## Prompt
For each line of the listing that contains "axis", make a copy and return it.
--- START ---
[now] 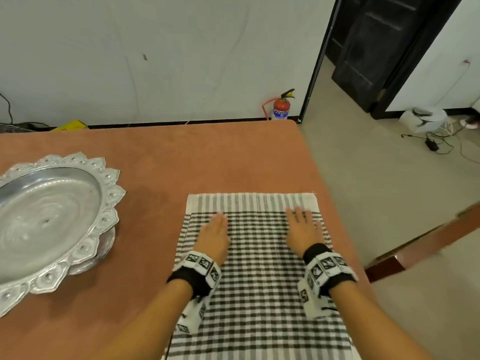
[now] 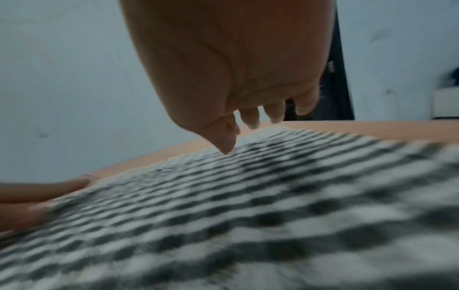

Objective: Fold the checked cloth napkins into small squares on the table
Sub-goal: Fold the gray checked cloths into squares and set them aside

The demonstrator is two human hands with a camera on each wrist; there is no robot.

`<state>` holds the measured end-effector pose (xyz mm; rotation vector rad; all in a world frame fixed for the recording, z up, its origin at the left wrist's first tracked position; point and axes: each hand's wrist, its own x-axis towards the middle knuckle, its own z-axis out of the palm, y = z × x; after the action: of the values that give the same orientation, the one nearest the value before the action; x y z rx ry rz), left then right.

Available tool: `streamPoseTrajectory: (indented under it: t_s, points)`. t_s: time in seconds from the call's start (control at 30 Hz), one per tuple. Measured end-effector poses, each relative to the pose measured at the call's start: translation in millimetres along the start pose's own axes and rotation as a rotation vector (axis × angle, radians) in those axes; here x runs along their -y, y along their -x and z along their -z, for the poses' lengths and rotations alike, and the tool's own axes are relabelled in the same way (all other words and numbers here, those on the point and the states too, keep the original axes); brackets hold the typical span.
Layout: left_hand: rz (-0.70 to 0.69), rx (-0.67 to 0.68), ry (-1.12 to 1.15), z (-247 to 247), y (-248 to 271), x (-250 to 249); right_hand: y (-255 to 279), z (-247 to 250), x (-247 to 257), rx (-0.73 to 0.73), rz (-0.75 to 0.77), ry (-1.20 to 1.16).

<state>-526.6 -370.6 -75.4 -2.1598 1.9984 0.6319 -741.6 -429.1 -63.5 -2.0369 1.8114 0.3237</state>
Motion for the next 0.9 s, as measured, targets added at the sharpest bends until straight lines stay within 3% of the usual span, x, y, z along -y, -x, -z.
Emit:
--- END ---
## Output for this exercise
`<state>` holds the measured end-effector pose (xyz mm; rotation vector rad; all in a world frame fixed for the recording, z up, its origin at the left wrist's first tracked position; point and axes: each hand's wrist, its own x-axis towards the middle knuckle, its own z-axis out of the palm, y = z × x; after the action: of the values that give the same orientation, the one nearest the value before the action; x y z rx ry rz), left then right.
Available tool: `streamPoseTrajectory: (indented under it: t_s, points)`. t_s: time in seconds from the call's start (control at 30 Hz), one per tuple. Measured end-effector poses, each relative to the pose measured at the call's start: translation in millimetres along the start pose's own axes and rotation as a rotation vector (axis × angle, radians) in those axes; here x runs along their -y, y along their -x and z along their -z, for the poses' lengths and rotations alike, and the tool's own axes are relabelled in the same way (all other words and numbers here, those on the point and the states too, keep the original axes); brackets hold the typical span.

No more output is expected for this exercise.